Dizia Ricardo Reis No Ciclo Eterno das Mudáveis Coisas, que “novo inverno após novo outono volve”. E cá estamos nós, passado quase um século, a repetir infindáveis ciclos, a aguardar a estação certa para fazer uma pausa na nossa viagem.
Porque é assim que a vida se constrói, a findar tempos que guardam memórias mais ou menos boas, a redescobrir emoções, a reclamar outros ventos, a proclamar novas aventuras, a conquistar mais outros tantos amores. E o desejo, mais escondido ou não, de que muita coisa ainda possa mudar. Se possível, para melhor.
Esquecemo-nos, no entanto, com alguma frequência que mudar para melhor depende mais do que fazemos para tal, do que pelos acasos da sorte ou do azar que nos visitam, nesta repetição infindável de ciclos a abrirem-se e a encerrarem-se na nossa caminhada em busca de um sentido.

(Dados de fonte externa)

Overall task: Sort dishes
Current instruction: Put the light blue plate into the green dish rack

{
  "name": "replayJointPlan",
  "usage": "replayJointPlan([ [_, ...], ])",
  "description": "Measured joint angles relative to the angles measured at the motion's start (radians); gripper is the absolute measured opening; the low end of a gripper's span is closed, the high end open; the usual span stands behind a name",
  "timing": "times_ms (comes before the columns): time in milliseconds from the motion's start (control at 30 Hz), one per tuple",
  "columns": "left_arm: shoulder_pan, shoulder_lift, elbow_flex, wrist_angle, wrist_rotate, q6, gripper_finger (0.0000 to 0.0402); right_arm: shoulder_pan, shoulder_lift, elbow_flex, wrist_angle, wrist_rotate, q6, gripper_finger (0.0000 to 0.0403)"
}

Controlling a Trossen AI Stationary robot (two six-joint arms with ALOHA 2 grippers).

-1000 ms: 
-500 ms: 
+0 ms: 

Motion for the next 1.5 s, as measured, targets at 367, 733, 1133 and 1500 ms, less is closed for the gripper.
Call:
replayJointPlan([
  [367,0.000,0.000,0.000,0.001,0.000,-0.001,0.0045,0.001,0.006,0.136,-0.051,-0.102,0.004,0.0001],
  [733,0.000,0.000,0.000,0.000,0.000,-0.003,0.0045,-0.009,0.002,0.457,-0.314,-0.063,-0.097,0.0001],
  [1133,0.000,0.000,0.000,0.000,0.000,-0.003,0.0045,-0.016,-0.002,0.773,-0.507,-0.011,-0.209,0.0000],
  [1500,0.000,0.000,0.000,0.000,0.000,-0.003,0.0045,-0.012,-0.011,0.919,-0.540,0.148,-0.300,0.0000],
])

E se um novo ciclo começa a não nos fazer sentido logo desde o início, talvez não fosse má ideia não adiar as pausas, que nos parecem justas, para tempos mais coloridos e aquecidos por um sol menos gelado, para darmos outro sentido aos dias.

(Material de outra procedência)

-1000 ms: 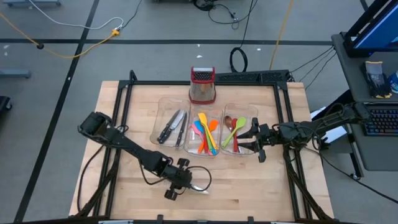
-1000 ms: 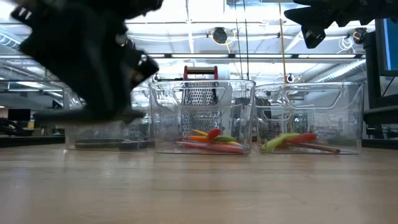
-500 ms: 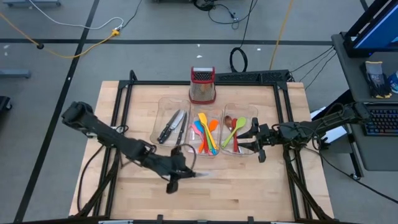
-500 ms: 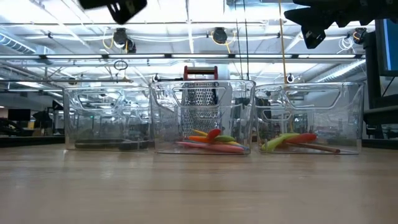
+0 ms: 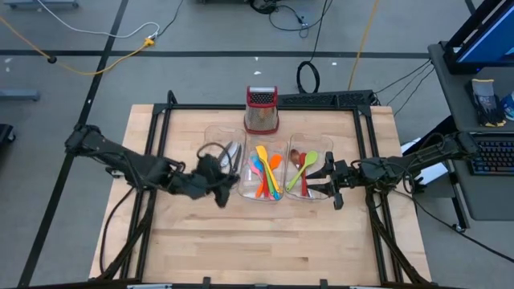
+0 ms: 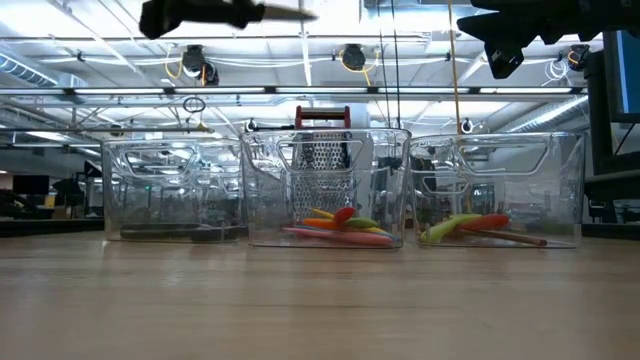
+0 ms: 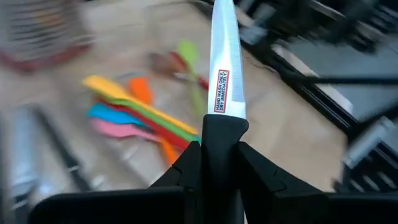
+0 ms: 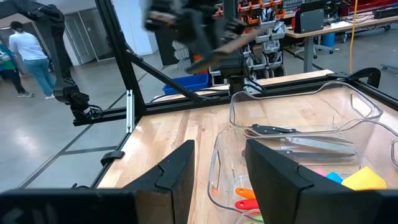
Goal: Pick & Place Kitchen Items
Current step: Put the slice knife into the left transparent bin
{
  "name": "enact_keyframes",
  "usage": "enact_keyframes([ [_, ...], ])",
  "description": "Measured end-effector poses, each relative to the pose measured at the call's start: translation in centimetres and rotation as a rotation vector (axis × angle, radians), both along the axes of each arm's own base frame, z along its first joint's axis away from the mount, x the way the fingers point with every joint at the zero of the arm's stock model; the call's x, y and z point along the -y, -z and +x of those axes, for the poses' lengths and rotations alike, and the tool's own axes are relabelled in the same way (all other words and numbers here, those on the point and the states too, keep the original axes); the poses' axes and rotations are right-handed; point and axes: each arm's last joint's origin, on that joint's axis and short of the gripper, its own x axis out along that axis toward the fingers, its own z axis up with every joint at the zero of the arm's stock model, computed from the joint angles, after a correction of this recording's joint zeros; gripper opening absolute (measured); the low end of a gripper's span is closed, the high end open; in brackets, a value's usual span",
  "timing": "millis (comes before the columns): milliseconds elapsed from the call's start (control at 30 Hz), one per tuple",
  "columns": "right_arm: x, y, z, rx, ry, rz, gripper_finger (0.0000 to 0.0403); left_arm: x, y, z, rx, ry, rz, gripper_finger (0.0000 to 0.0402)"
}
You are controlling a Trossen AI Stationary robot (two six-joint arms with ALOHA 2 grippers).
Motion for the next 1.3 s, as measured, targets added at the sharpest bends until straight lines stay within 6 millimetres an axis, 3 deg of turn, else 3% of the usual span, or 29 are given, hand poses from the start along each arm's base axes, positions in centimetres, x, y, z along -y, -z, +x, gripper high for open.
enact_keyframes([
  [267, 0.0, 0.0, 0.0, -0.001, 0.000, -0.001, 0.0134, -4.1, 0.2, -1.5, -0.100, -0.241, -0.125, 0.0058],
  [600, 0.0, 0.0, 0.0, -0.004, 0.000, -0.001, 0.0134, -7.5, 1.5, -1.5, -0.254, -0.318, -0.195, 0.0058],
  [833, 0.0, 0.1, 0.0, -0.007, 0.000, -0.003, 0.0134, -8.7, 2.7, -1.0, -0.355, -0.357, -0.176, 0.0058],
  [1300, 0.0, 0.1, 0.0, -0.013, -0.001, -0.001, 0.0134, -10.1, 7.7, 1.6, -0.630, -0.347, -0.140, 0.0058],
])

Quem sabe, colher novos frutos em futuras estações, implique exatamente não estar à espera delas para nos perdermos num festival de cores e emoções passageiras. Mas sim recolhermo-nos exatamente quando isso nos faça mais sentido, que é o mesmo que dizer, sempre que precisamos de nós.
Nos seus Sonetos, Bingre, companheiro e amigo de jornadas literárias do nosso Bocage, mostrava aquele cenário que me parece comum a tantos de nós, quando confessava que, “Nesta quadra da fúnebre tristeza/ Que alegria terei na sombra escura/ Se enlutada se vê a Natureza?”.

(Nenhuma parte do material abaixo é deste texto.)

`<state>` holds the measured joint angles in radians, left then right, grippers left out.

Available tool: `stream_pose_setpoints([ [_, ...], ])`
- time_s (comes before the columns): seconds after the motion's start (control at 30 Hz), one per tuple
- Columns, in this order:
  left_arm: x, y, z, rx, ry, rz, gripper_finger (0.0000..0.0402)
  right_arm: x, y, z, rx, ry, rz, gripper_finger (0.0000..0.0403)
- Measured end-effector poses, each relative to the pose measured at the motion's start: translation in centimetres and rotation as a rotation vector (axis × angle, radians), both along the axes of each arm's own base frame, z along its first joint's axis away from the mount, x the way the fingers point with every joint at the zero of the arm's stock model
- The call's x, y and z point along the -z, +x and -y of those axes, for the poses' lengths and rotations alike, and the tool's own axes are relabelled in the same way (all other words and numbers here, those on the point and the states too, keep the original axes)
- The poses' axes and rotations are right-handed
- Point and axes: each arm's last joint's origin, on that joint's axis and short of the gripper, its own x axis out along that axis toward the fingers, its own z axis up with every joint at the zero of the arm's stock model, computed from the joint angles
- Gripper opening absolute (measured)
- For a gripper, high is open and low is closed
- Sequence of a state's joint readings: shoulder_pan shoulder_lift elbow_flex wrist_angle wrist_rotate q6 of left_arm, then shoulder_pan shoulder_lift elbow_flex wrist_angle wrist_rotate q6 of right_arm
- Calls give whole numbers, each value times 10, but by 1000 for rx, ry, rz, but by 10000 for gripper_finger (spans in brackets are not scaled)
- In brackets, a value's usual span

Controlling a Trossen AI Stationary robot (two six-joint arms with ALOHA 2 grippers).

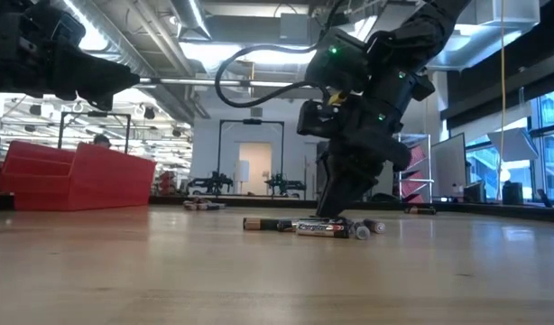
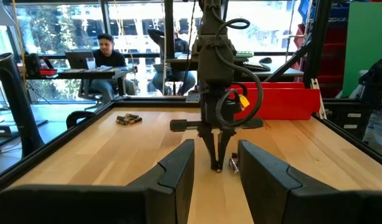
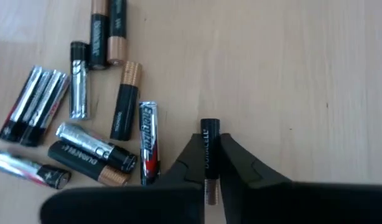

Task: Sort batteries
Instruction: Put the small black battery into the bottom red bin

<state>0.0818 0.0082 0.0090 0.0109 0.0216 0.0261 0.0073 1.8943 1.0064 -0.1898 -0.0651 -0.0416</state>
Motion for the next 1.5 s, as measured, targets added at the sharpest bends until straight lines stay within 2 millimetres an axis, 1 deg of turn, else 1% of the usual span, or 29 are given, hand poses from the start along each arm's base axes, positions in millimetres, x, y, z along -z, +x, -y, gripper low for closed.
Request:
stream_pose_setpoints([
  [0.1, 0, 0, 0, 0, 0, 0, 114, -11, 2, 1, 112, 7, -2, 27],
  [0.2, 0, 0, 0, 0, 0, 0, 114, -28, -2, 3, 184, -5, -36, 13],
  [0.23, 0, 0, 0, 0, 0, 0, 114, -38, -1, 4, 203, -8, -26, 13],
  [0.3, 0, 0, 0, 0, 0, 0, 114, -64, 0, 3, 249, -16, 17, 13],
  [0.4, 0, 0, 0, 0, 0, 0, 114, -93, -10, -3, 276, -22, 13, 13],
  [0.5, 0, 0, 0, 0, 0, 0, 114, -121, -25, -12, 291, -6, 39, 13],
  [0.6, 0, 0, 0, 0, 0, 0, 114, -150, -48, -25, 316, 37, 71, 13],
  [0.77, 0, 0, 0, 0, 0, -1, 114, -179, -94, -56, 423, 82, 60, 13],
  [0.83, 0, 0, 0, 0, 0, -1, 114, -186, -113, -69, 487, 101, 50, 13],
  [0.97, 0, 0, 0, 0, 0, -1, 114, -193, -149, -101, 606, 177, 24, 13],
  [1.1, 0, 0, 0, 0, 0, -1, 114, -192, -180, -135, 669, 273, -29, 13],
  [1.17, 0, 0, 0, 0, 0, -1, 114, -190, -195, -148, 711, 291, -67, 13],
  [1.23, 0, 0, 0, 0, 0, 0, 114, -187, -212, -157, 753, 290, -110, 13],
  [1.33, 0, 0, 0, 0, 0, -1, 114, -186, -234, -165, 810, 284, -167, 13],
  [1.5, 0, 0, 0, 0, 0, -1, 114, -182, -258, -175, 844, 292, -203, 14],
])
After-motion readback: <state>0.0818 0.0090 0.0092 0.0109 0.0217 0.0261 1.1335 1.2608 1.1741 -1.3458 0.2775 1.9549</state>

Contesto o poeta ao dizer que, para mim, o despertar de sentimentos felizes é apenas a questão dos detalhes onde nos demoramos. A natureza, a vida em geral, não deixa de nos oferecer a sua sabedoria só porque é inverno.
Acredito que o inverno tem esse dom da transparência quando nele sentimos não apenas o frio que provoca o acordar do corpo, mas também a pureza da textura do tempo.
As paisagens reveladoras de uma diferente poesia convidativa da introspeção. Enquanto aguardamos novos sinais de fertilidade, respiramos o aroma da madeira, das folhas secas e da terra molhada.
Somos levados a procurar mais momentos de conforto com quem gostamos e a estação obriga a alguns justos e ansiados mimos, no aproveitar de uma lareira aquecida, de um chá quente, no agradável aroma e sabor de um bom e caseiro bolo de canela.
Neste recolhimento, que também pode ser redescoberta se assim o entendermos, percebemos que a primavera que nos aconchega agora os instantes, é a presença daqueles que amamos, na partilha de um diferente sentir e de um diferente sorrir na neve dos dias.
Já dizia Victor Hugo que “a gargalhada é o sol que varre o inverno do rosto humano”. E acrescentou Milan Kundera que, afinal, “rir é viver profundamente”.
Aproveitemos pois, com inteligência, a beleza singular dos invernos para confirmar ao coração que o que nos pode fazer bem, não tem limites.